Entries taken from a collection:
====
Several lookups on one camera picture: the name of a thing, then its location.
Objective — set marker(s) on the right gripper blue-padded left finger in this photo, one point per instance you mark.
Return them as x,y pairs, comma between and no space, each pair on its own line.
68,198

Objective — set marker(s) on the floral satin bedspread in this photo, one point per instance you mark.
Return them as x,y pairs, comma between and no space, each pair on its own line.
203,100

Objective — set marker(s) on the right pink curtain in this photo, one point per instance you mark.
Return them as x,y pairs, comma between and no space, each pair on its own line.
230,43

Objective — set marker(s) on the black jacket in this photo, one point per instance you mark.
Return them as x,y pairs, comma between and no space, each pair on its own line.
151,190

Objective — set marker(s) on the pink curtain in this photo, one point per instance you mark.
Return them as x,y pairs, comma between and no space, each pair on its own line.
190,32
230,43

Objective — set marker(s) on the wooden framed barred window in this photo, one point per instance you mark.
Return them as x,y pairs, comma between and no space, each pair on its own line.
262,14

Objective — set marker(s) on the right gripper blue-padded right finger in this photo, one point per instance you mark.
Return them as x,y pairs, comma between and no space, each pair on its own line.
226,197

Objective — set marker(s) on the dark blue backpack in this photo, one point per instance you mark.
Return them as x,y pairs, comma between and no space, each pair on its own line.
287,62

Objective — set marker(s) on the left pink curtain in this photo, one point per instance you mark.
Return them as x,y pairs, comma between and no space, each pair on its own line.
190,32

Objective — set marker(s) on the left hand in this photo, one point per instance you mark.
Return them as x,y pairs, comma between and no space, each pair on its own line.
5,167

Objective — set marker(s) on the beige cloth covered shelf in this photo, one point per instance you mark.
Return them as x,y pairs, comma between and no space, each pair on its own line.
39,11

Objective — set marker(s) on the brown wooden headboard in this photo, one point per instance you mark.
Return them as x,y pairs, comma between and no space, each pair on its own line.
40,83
====
What you have to do: Exactly reproduce every line of the data above.

Answer for the task:
Several lookups on one camera picture: the name of a thing, then its location.
Objective — set marker(s) on the right gripper blue-padded left finger in this photo, one point per instance you mark.
Return them as x,y pairs, comma between and no space, each pair on its own line.
68,198

Objective — set marker(s) on the floral satin bedspread in this photo, one point per instance you mark.
Return them as x,y pairs, comma between and no space, each pair on its own line.
203,100

Objective — set marker(s) on the right pink curtain in this photo, one point per instance you mark.
Return them as x,y pairs, comma between and no space, each pair on its own line.
230,43

Objective — set marker(s) on the black jacket in this photo, one point per instance you mark.
Return them as x,y pairs, comma between and no space, each pair on its own line.
151,190

Objective — set marker(s) on the pink curtain in this photo, one point per instance you mark.
Return them as x,y pairs, comma between and no space, each pair on its own line.
190,32
230,43

Objective — set marker(s) on the wooden framed barred window in this photo, one point per instance you mark.
Return them as x,y pairs, comma between and no space, each pair on its own line.
262,14

Objective — set marker(s) on the right gripper blue-padded right finger in this photo, one point per instance you mark.
Return them as x,y pairs, comma between and no space, each pair on its own line.
226,197

Objective — set marker(s) on the dark blue backpack in this photo, one point per instance you mark.
Return them as x,y pairs, comma between and no space, each pair on its own line.
287,62

Objective — set marker(s) on the left pink curtain in this photo, one point per instance you mark.
Return them as x,y pairs, comma between and no space, each pair on its own line.
190,32

Objective — set marker(s) on the left hand in this photo, one point per instance you mark.
Return them as x,y pairs, comma between and no space, each pair on its own line.
5,167

Objective — set marker(s) on the beige cloth covered shelf in this photo, one point per instance you mark.
Return them as x,y pairs, comma between and no space, each pair on its own line.
39,11

Objective — set marker(s) on the brown wooden headboard in this photo, one point per instance you mark.
Return them as x,y pairs, comma between and no space, each pair on its own line.
40,83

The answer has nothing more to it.